Garrison information
- Current commander: Colonel Richard K. Kind
- Garrison: 97th Air Mobility Wing
- Occupants: 54th Air Refueling Squadron; 56th Air Refueling Squadron; 58th Airlift Squadron; See Based units section for full list.

Airfield information
- Identifiers: IATA: LTS, ICAO: KLTS, FAA LID: LTS, WMO: 0-20000-0-72352
- Elevation: 421 m (1,382 ft) AMSL
Runways
| Direction | Length and surface |
| 17R/35L | 4,097 m (13,440 ft) Concrete |
| 17L/35R | 2,744 m (9,001 ft) Asphalt |
| Assault Strip | 1,067 m (3,500 ft) Asphalt |

= Altus Air Force Base =

US Air Force base near Altus, Oklahoma, United States

Altus Air Force Base (Altus AFB, AAFB) is a United States Air Force base located approximately 4 mi east-northeast of Altus, Oklahoma.

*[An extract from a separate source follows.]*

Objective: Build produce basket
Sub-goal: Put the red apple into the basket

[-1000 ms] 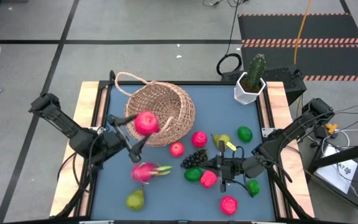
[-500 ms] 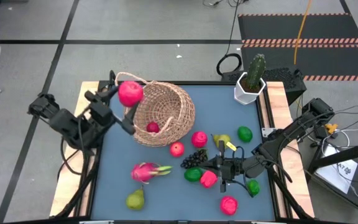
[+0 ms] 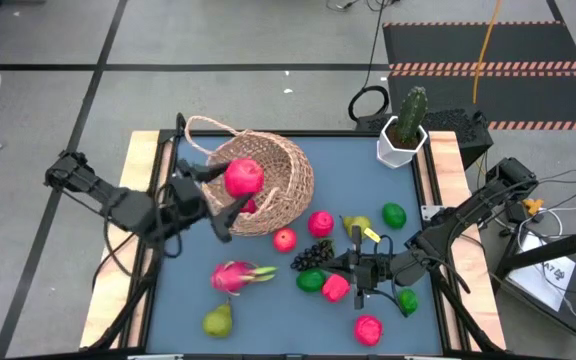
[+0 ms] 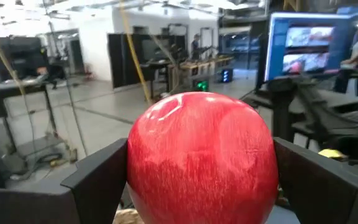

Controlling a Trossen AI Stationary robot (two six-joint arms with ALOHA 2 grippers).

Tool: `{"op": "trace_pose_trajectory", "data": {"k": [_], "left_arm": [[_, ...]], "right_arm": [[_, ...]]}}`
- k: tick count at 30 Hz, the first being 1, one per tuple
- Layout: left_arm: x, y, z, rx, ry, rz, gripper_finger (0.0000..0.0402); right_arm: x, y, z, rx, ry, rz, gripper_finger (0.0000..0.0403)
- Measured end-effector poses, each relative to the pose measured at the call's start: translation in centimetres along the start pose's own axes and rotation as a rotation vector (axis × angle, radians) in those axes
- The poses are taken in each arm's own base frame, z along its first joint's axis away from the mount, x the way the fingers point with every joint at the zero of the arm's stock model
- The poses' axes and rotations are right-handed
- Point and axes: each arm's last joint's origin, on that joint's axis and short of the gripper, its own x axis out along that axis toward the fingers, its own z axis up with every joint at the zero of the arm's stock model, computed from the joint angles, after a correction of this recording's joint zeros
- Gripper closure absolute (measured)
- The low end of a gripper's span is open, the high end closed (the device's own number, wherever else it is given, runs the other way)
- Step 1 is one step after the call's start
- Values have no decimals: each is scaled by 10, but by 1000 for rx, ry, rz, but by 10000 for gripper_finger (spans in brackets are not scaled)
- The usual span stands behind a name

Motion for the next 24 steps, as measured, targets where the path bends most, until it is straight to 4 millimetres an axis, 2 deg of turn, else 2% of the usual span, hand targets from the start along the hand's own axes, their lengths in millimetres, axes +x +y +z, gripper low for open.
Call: {"op": "trace_pose_trajectory", "data": {"k": [5, 9, 13, 19, 24], "left_arm": [[20, 14, -6, 70, 43, 77, 34], [32, 31, 6, 64, 102, 38, 34], [43, 54, 11, 78, 244, 17, 34], [57, 85, -1, 66, 419, 31, 34], [66, 98, -13, 101, 466, 88, 34]], "right_arm": [[0, 0, 0, 0, 0, 2, 403], [0, 0, 0, -1, 0, 2, 403], [0, 0, 0, -3, 3, 3, 403], [0, 1, -1, -5, 6, 4, 403], [0, 1, -1, -6, 10, 5, 403]]}}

The host unit at Altus AFB is the 97th Air Mobility Wing (97 AMW), assigned to the Nineteenth Air Force (19 AF) of the Air Education and Training Command (AETC). The wing's mission is to provide C-17 Globemaster III, KC-135 Stratotanker and KC-46 Pegasus formal initial and advanced specialty training programs for up to 3,000 flight crew and aircraft maintenance students annually.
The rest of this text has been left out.